▶ [WHAT IS BEING ASKED]:
When you find the line with "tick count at" among the records below, reproduce it and each line after it exactly, ending with the line with "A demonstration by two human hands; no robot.".

─── RECORDS SHOWN ───

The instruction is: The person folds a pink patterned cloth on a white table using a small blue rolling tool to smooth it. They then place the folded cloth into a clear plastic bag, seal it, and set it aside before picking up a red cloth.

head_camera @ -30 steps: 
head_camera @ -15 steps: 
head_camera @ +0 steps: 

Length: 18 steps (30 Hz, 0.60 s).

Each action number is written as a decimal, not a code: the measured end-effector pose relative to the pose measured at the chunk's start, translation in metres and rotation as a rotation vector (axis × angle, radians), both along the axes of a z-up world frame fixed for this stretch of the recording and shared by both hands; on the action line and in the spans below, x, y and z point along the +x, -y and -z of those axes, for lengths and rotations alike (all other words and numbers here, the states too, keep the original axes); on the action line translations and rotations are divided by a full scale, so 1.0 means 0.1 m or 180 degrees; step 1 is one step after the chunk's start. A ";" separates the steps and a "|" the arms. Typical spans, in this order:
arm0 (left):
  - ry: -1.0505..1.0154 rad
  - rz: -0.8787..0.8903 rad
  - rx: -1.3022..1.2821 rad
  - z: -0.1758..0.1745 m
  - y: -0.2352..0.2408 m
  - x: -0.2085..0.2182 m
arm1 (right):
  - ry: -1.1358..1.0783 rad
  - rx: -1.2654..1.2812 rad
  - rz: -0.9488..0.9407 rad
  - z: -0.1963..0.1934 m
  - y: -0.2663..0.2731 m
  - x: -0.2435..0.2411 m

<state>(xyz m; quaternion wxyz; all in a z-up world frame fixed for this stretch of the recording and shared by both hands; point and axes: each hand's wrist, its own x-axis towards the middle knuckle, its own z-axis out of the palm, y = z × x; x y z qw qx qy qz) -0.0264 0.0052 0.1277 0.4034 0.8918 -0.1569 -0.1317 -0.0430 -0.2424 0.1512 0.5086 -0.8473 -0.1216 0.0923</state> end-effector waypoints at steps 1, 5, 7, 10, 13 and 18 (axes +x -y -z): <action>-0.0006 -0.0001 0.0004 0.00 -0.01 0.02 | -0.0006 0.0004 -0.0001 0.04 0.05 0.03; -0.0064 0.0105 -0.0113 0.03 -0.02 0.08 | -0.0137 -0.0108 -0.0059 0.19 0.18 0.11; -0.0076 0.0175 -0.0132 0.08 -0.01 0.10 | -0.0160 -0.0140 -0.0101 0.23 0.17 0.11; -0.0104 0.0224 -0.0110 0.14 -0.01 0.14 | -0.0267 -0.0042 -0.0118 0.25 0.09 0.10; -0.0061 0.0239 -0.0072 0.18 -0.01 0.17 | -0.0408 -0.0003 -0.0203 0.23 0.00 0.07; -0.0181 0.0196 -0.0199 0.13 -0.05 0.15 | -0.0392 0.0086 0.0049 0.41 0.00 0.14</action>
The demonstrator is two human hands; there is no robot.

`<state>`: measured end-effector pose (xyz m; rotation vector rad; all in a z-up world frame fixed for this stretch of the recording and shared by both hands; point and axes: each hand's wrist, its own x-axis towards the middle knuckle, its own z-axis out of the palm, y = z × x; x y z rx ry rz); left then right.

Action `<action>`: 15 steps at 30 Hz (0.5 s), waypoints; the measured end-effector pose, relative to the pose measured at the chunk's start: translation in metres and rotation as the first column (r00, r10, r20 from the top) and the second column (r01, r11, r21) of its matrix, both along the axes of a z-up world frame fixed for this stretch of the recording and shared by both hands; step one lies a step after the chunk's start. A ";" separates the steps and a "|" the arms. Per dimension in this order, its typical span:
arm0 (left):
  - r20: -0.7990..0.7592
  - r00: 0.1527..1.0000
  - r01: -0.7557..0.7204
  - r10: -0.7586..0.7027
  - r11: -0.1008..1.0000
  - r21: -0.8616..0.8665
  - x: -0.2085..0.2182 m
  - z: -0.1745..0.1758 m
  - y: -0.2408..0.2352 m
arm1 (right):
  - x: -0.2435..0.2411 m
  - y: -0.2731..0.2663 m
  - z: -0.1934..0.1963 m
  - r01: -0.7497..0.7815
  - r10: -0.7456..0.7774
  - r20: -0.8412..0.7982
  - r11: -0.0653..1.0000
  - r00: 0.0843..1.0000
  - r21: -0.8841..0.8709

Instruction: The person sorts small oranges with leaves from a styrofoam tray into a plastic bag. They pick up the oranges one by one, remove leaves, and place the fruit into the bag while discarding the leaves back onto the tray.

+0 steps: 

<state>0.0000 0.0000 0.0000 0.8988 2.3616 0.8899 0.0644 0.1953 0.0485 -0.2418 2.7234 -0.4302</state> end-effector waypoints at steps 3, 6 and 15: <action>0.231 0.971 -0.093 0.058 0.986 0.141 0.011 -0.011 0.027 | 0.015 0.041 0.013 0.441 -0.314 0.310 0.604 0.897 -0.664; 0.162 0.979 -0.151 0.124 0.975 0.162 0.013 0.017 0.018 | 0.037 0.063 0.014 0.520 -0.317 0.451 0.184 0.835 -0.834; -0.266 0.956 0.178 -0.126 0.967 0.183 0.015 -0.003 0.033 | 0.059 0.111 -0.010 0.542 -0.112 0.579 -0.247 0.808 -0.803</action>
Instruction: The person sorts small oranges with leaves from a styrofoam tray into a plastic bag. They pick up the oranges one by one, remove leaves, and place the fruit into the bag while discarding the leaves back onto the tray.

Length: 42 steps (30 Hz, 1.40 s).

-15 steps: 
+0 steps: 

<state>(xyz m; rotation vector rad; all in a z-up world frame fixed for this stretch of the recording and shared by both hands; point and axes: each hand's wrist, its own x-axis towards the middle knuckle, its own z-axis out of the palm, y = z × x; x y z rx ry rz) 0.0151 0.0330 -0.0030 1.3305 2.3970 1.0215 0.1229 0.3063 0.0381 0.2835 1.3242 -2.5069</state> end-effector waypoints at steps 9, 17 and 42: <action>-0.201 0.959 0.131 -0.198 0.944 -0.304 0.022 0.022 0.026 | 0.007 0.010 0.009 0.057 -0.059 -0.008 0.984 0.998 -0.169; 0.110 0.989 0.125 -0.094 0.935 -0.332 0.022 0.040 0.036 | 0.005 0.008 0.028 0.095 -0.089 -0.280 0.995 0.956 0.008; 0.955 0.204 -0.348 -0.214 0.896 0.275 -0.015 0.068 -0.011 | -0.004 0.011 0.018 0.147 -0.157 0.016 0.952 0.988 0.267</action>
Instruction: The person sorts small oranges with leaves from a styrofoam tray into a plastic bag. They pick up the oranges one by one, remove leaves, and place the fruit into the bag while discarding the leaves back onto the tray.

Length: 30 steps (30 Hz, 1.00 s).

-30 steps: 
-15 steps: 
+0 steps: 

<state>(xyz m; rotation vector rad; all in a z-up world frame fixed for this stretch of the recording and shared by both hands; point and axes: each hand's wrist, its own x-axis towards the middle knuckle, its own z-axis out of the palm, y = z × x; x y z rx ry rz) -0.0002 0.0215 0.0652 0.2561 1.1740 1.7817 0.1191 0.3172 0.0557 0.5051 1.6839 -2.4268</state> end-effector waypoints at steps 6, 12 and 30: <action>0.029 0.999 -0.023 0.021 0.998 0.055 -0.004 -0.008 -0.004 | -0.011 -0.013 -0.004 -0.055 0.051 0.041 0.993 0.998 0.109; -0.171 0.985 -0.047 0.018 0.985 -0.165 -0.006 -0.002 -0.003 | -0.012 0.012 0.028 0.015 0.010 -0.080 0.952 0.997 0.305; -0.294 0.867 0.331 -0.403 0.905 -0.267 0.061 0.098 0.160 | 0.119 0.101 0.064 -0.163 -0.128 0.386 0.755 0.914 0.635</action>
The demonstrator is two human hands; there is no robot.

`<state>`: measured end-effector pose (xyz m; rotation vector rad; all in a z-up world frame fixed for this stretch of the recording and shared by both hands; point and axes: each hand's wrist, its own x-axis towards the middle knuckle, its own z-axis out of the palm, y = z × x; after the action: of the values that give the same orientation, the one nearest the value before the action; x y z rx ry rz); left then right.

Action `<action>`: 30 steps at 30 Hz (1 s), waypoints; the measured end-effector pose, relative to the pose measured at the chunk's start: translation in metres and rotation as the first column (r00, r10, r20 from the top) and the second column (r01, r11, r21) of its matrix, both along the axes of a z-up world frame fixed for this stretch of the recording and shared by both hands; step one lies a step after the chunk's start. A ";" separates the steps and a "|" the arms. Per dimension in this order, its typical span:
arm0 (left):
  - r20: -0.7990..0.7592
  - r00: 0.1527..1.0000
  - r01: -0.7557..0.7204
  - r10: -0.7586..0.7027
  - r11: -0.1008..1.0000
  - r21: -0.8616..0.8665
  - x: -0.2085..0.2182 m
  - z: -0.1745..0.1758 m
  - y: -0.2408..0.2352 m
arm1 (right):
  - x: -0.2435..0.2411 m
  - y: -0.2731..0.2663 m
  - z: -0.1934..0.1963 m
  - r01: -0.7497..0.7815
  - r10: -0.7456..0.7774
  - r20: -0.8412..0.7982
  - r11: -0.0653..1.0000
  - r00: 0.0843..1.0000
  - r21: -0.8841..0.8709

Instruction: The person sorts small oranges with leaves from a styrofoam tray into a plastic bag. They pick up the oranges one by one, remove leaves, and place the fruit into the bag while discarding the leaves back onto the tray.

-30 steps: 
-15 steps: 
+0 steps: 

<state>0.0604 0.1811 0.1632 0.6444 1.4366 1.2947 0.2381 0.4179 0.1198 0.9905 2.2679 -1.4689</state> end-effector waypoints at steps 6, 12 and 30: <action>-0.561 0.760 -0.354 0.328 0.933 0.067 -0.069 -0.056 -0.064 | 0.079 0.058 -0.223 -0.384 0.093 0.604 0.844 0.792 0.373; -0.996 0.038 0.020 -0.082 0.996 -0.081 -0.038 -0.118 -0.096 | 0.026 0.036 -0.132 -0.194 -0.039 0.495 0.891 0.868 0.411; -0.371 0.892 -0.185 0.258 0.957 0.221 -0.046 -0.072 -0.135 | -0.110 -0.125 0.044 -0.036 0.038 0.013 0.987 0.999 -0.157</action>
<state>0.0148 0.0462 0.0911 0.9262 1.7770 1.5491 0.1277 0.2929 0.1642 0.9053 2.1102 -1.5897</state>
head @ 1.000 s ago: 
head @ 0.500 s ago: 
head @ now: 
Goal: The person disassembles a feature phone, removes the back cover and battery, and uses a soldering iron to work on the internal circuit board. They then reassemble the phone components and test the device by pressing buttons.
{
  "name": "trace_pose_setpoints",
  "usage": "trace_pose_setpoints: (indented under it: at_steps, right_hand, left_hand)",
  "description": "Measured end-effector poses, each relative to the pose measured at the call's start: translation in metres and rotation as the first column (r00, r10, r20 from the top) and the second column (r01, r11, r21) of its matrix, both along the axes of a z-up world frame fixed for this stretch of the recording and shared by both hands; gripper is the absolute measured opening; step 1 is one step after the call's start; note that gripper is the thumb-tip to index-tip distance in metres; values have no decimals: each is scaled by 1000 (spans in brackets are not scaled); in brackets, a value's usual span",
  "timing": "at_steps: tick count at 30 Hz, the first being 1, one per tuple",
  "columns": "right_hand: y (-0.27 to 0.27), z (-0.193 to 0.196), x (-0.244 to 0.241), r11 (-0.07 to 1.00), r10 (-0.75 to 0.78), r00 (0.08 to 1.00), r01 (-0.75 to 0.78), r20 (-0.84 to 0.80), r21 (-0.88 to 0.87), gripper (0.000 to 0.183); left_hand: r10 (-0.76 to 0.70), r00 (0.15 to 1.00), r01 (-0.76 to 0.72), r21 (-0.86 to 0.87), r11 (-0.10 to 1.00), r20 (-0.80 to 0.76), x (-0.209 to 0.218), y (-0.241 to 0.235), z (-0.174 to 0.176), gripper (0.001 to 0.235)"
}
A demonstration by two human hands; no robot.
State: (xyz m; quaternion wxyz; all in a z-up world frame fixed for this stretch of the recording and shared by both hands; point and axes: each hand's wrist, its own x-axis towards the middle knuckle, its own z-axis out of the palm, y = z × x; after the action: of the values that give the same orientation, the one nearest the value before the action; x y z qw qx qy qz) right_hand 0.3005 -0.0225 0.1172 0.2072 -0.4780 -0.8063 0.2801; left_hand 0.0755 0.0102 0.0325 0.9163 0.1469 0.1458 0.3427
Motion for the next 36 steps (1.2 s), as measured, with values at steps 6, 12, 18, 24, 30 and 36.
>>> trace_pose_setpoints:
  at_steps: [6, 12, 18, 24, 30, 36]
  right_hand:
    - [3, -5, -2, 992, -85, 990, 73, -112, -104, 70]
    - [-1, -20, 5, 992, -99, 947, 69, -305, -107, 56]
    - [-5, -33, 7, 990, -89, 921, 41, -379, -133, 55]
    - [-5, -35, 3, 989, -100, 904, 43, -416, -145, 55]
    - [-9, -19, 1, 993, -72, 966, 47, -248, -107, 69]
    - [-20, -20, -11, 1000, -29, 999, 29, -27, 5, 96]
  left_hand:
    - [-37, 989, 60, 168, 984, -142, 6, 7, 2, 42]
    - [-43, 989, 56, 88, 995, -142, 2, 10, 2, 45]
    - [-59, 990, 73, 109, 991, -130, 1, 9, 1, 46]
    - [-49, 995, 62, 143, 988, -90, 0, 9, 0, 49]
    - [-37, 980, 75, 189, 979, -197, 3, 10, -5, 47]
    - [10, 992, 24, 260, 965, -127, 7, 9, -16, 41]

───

▶ [FINAL ANSWER]:
  "timing": "at_steps: tick count at 30 Hz, the first being 1, one per tuple",
  "columns": "right_hand: y (-0.27 to 0.27), z (-0.193 to 0.196), x (-0.244 to 0.241), r11 (-0.07 to 1.00), r10 (-0.75 to 0.78), r00 (0.08 to 1.00), r01 (-0.75 to 0.78), r20 (-0.84 to 0.80), r21 (-0.88 to 0.87), gripper (0.000 to 0.183); left_hand: r10 (-0.76 to 0.70), r00 (0.15 to 1.00), r01 (-0.76 to 0.72), r21 (-0.86 to 0.87), r11 (-0.10 to 1.00), r20 (-0.80 to 0.76), x (-0.209 to 0.218), y (-0.241 to 0.235), z (-0.174 to 0.176), gripper (0.001 to 0.235)"
}
A demonstration by two human hands; no robot.

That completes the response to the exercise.